Hors l’intéressé présente un état antérieur concernant le rachis lombaire, caractérisé par des lombalgies chroniques suite à un AT de 2012.
Ainsi, l’absence de conflit discoradiculaire à l’imagerie, l’absence d’élément clinique en faveur d’une radiculalgie, ne font pas retenir de séquelles en lien avec une sciatique, et donc le taux d’IPP en lien avec la maladie professionnelle, déjà reconnue par la caisse primaire d’assurance maladie, qui est la lombosciatique, est nul.

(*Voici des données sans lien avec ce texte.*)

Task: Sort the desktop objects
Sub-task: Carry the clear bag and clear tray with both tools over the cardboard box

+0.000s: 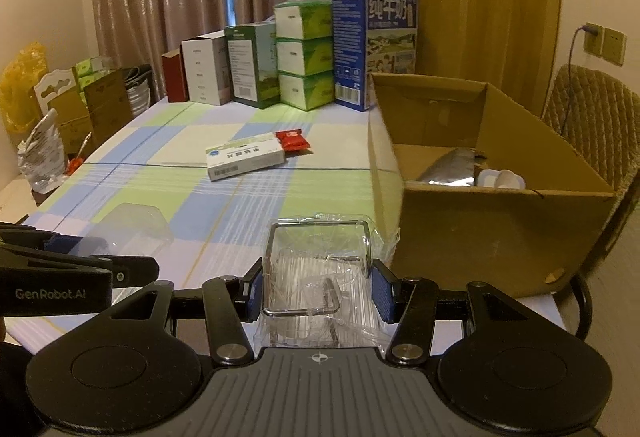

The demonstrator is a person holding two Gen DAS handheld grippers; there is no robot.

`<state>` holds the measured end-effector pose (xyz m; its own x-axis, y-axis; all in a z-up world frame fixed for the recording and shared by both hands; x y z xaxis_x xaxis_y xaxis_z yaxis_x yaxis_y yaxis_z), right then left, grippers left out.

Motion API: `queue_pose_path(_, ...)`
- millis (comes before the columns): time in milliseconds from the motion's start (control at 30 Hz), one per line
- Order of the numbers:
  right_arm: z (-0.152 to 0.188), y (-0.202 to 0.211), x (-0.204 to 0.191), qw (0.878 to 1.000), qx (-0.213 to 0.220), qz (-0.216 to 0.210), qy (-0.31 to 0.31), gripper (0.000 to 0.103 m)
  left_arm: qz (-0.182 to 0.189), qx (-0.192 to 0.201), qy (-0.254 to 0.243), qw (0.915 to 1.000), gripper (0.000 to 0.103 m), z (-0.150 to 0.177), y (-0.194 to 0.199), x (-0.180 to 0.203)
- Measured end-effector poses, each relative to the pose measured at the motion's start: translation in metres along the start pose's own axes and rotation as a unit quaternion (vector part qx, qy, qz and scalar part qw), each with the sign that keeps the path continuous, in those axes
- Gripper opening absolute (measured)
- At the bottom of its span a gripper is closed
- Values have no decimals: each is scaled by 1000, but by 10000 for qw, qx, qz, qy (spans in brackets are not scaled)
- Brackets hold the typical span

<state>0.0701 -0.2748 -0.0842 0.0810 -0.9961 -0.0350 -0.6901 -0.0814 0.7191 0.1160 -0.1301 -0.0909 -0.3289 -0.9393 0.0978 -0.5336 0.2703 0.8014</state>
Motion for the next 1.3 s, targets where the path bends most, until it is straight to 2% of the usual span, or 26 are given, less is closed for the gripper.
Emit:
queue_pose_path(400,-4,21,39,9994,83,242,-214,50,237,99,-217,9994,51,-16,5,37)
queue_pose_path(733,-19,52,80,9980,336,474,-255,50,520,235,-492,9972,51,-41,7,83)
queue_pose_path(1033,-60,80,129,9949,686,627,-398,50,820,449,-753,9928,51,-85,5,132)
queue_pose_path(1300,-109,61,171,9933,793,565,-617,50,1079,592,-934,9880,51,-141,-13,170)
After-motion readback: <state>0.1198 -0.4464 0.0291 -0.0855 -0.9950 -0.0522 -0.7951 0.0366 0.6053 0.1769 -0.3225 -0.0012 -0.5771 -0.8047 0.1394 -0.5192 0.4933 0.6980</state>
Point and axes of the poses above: each gripper's, at about its wrist camera, not at the fingertips, and y roughly against the way its jaws point, x to its right, z to its underside, the point moved 8 cm from there along -y, roughly the way its jaws point, and after that the axes turned 10 degrees about -x, right-handed, at the moved point
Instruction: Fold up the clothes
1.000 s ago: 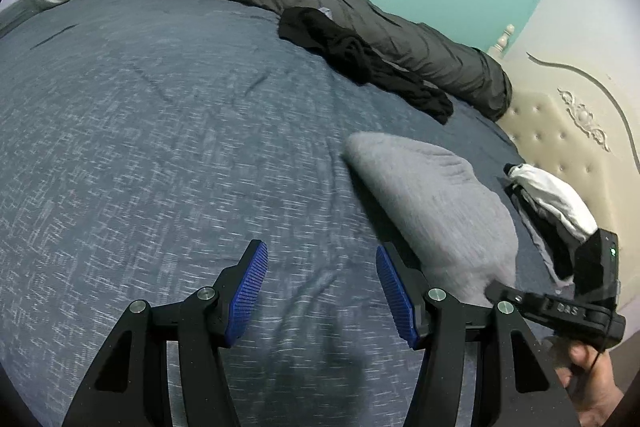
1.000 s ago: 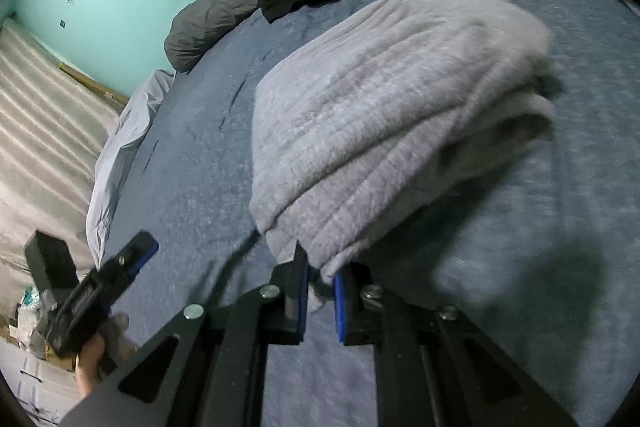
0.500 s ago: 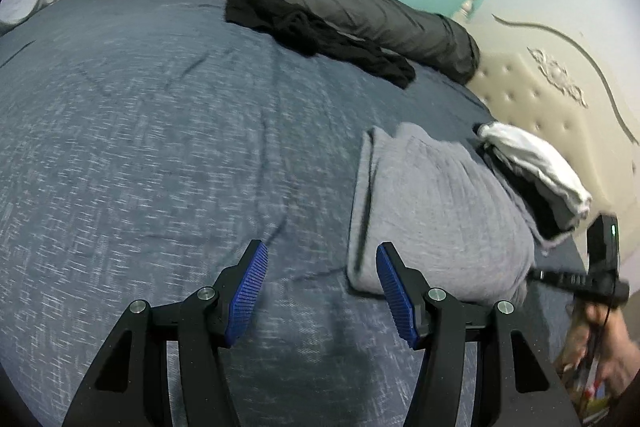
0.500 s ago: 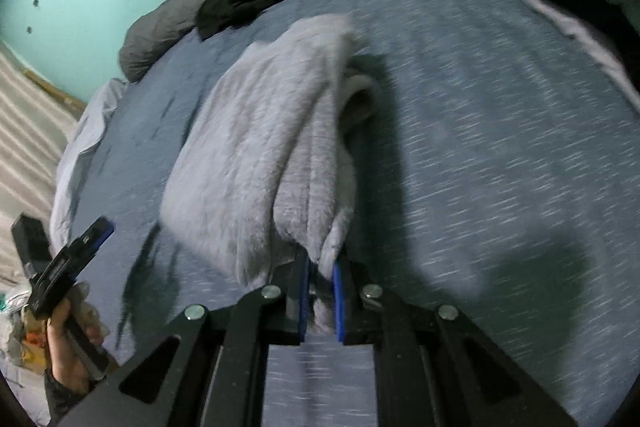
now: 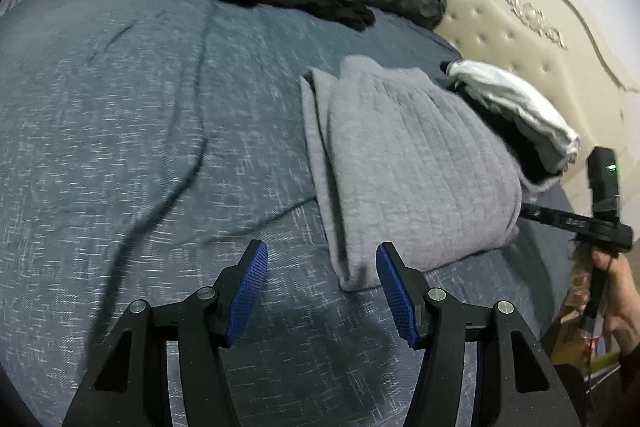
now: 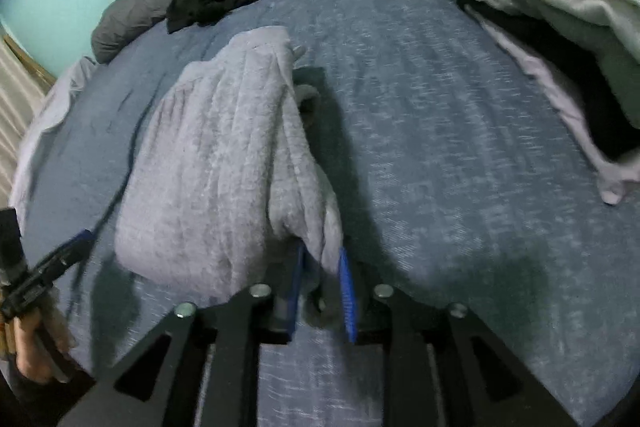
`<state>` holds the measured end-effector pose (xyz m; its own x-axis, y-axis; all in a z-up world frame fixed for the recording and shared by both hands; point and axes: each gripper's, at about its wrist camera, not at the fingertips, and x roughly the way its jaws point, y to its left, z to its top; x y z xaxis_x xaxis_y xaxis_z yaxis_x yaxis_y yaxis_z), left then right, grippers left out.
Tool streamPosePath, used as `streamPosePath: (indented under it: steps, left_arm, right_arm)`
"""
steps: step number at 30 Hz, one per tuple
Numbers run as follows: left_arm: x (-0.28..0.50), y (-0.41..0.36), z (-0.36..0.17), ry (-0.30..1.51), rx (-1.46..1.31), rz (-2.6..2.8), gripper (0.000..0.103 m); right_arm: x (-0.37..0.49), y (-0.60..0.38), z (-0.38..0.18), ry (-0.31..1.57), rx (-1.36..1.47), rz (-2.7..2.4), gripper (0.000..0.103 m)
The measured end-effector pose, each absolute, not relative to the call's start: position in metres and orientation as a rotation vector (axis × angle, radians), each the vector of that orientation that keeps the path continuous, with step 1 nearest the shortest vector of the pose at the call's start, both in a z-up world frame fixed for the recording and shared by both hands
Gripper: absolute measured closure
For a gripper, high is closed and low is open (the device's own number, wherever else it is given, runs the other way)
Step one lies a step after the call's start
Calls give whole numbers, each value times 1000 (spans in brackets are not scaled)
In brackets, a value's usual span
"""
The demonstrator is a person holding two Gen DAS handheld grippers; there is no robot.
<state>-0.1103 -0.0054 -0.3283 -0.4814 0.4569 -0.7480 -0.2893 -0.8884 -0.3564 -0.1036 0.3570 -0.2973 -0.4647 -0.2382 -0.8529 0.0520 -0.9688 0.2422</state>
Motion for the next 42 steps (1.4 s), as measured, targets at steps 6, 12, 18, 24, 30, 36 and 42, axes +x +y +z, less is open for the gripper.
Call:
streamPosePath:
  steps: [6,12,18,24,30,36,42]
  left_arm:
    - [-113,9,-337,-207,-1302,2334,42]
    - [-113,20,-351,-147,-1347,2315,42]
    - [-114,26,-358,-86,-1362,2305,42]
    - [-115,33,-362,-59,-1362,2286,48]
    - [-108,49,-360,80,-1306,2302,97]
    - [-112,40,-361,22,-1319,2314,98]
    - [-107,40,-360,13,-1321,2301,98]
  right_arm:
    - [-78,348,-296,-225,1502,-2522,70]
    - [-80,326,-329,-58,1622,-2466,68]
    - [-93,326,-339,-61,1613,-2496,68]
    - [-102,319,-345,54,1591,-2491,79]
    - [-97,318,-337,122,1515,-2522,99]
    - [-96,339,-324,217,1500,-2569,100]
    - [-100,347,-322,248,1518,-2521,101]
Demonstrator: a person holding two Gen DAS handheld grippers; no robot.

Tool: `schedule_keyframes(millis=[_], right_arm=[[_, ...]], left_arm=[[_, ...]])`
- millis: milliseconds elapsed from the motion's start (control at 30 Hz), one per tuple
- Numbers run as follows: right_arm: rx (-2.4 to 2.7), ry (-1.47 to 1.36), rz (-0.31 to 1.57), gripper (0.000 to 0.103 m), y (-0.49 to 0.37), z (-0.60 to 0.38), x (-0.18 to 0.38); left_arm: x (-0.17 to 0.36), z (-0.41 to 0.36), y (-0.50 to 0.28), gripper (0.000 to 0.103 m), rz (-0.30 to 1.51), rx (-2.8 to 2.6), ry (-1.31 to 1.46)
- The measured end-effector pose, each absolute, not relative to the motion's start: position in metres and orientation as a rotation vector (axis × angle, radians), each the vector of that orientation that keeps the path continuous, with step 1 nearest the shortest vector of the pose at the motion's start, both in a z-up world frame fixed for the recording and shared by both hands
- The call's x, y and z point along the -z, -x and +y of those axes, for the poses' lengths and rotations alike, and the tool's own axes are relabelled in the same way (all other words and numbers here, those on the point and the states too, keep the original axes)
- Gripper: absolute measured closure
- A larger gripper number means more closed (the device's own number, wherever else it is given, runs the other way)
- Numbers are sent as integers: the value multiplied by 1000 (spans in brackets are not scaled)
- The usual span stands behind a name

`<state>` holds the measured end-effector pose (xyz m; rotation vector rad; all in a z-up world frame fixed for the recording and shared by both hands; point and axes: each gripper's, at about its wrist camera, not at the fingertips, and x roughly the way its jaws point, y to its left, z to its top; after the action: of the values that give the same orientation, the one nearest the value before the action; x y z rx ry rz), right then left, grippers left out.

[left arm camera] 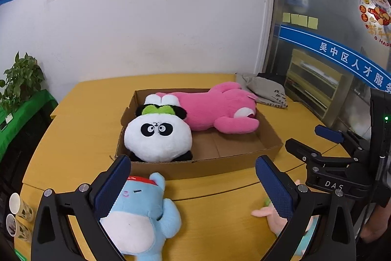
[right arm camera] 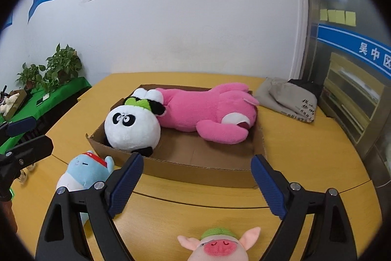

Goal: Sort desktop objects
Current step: 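Move both grippers toward the light-blue whale plush on the table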

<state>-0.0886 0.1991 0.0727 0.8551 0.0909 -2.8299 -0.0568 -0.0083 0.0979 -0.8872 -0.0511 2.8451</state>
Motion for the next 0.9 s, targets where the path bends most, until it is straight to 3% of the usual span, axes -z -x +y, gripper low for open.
schedule_keyframes(millis=[900], right_arm=[[2841,-863,121,13,80,195,-74]], left_arm=[[-92,-9,52,0,-98,-2780,893]])
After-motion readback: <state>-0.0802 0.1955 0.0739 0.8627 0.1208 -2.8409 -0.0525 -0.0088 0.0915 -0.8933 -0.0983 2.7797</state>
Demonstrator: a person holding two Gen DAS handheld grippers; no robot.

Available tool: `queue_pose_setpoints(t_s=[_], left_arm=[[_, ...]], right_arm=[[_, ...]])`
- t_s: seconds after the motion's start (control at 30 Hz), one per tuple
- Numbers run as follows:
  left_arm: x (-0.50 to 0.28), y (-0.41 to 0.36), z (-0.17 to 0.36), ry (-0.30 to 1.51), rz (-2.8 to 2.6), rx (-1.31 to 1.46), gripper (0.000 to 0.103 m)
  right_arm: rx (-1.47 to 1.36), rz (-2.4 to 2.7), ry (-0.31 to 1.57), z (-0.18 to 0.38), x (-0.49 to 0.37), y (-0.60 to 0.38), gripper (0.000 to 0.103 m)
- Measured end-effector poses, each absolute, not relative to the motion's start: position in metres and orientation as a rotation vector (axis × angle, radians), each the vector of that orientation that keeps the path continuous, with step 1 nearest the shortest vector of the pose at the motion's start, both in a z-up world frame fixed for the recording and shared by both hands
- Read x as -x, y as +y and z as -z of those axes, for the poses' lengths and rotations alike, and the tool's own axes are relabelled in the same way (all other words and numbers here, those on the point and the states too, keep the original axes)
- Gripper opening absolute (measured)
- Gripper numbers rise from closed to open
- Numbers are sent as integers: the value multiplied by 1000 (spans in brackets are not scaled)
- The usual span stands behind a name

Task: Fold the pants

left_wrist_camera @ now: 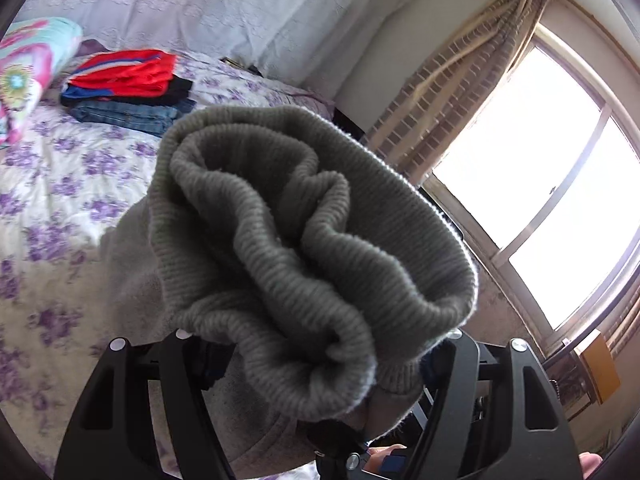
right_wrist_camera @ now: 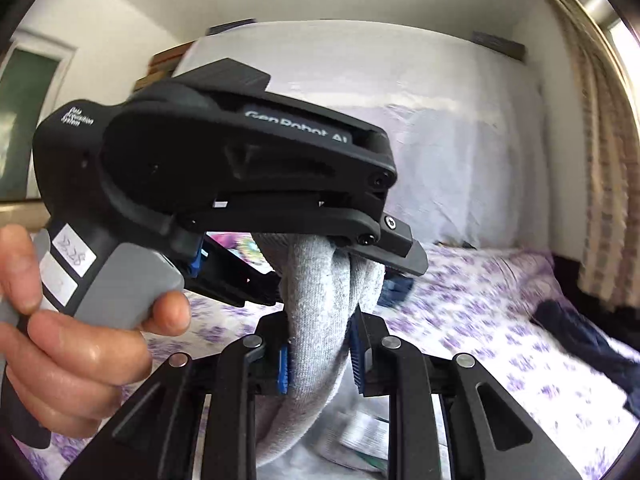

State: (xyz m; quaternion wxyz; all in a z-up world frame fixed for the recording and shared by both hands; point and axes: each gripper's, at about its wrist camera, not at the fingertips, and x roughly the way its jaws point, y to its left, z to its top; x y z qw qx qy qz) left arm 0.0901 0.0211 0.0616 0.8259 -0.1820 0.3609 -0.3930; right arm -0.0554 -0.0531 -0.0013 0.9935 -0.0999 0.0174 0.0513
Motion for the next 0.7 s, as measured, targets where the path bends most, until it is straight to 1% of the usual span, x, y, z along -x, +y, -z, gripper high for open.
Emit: queue_pose_setpoints(t_s=[0.23,0.47,0.53,0.6,0.63,0.67,0.7], left_arm=[[-106,-48,-43,864,834,299,68],[-131,-101,-10,976,764,207,68],[-134,-111,-4,988,757,182,71],[-137,-118,-3,990,775,166,80],[-137,-118,-1,1001,789,166,80],[-140,-117,-3,1011,804,177,80],[-140,-113,-6,1012,822,190,80]], right_arm=[[27,-72,107,15,60,-100,23],[-256,-105,245,45,38,-155,23],[-345,-126,267,52,33,-169,23],[-439,-146,287,58,28,-185,25],[-488,-159,299,62,27,-195,29],[-534,-166,313,68,25,-201,41],[-575,-166,325,72,24,-210,49]])
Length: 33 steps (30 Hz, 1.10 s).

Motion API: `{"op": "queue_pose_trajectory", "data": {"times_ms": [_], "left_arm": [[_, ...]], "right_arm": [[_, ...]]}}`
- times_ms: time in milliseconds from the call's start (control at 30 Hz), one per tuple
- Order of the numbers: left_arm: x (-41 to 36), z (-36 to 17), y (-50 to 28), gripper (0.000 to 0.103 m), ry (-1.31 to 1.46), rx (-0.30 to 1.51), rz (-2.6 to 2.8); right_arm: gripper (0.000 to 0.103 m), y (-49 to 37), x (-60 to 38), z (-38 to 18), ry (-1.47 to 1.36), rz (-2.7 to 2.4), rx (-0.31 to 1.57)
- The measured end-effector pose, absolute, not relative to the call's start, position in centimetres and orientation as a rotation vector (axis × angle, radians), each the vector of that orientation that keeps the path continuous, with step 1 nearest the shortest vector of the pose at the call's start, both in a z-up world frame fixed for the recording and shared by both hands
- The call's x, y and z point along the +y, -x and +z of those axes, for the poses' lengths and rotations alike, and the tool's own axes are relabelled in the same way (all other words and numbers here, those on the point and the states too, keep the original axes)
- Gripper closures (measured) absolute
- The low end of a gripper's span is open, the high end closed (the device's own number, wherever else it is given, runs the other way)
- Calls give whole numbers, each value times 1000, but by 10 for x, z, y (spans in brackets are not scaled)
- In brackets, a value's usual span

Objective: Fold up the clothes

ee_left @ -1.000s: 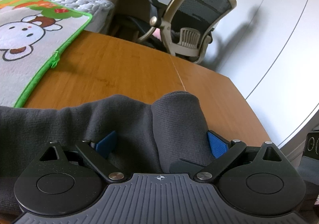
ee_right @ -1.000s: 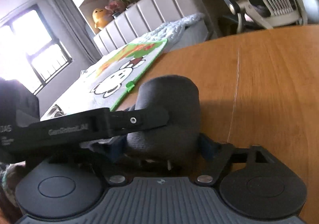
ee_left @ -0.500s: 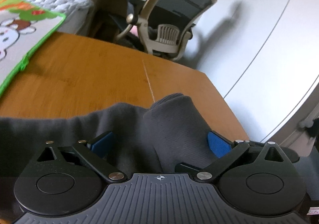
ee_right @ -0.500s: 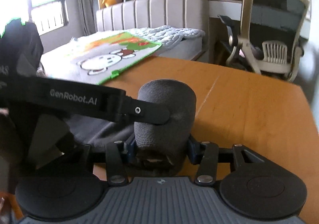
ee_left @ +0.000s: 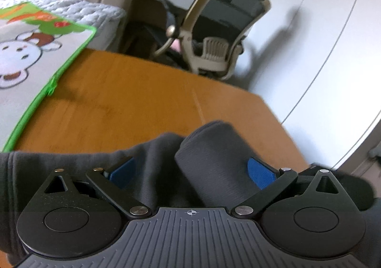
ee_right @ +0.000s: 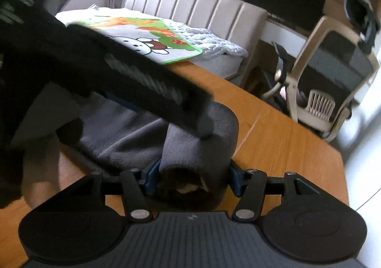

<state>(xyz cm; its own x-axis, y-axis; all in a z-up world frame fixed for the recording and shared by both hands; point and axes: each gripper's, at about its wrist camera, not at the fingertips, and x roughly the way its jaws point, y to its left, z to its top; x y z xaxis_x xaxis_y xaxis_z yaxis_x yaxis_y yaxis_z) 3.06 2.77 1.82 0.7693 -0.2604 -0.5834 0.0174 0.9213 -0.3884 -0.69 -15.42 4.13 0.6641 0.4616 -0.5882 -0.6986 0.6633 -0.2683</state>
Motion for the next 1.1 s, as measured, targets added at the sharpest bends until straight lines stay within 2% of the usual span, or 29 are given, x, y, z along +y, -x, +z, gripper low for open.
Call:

Il s’agit d’un état antérieur évoluant pour son propre compte. "
Ce faisant, l’expert judiciaire écarte les séquelles retenues par le médecin-conseil, estimant que les séquelles sont uniquement lombaires, alors que la maladie professionnelle serait radiculaire.
Or, la maladie en question est une lombosciatique sur une hernie discale, et le médecin-conseil de la caisse a retenu des " séquelles indemnisables au décours de microtraumatisme répétés occasionnant une lombosciatique gauche reconnue en maladie professionnelle et prise en charge médicalement (…) ".
Il ressort du chapitre 3.2 du barème indicatif d’invalidité s’agissant du rachis dorso-lombaire qu’un taux de 5 à 15 % peut être attribué s’agissant de persistance de douleurs notamment et gêne fonctionnelle quand celles-ci sont discrètes.
Par conséquent, il y a lieu de ne pas suivre l’analyse de l’expert qui écarte totalement les séquelles en les jugeant sans lien avec la maladie, alors même qu’il s’agit de séquelles lombaires et que la maladie est une lombosciatique.
Toutefois, la lecture combinée des analyses de l’expert judiciaire et du médecin-conseil de la société conduit à retenir qu’une partie significative des séquelles est liée à un état interférent évoluant pour son propre compte.
En conséquence, le taux d’IPP sera ramené à 6% dans les rapports entre caisse et employeur.
Sur les demandes accessoires
En application de l’article 696 du code de procédure civile, il conviendra de condamner la caisse primaire d’assurance maladie du Val-de-Marne aux dépens dès lors qu’elle succombe.
PAR CES MOTIFS
Le tribunal,
FIXE à 6 % le taux d’incapacité permanente partielle présenté par M. [U] [H] [T], le 15 février 2021, date de consolidation fixée par la caisse, résultant de sa maladie professionnelle du 17 janvier 2019 à l’égard de la SAS [5] ;
CONDAMNE la caisse primaire d’assurance maladie du Val-de-Marne aux dépens de l’instance.
Et le présent jugement est signé par Sarah PIBAROT, Vice-Présidente et par Stéphane DEMARI, Greffier, présents lors du prononcé.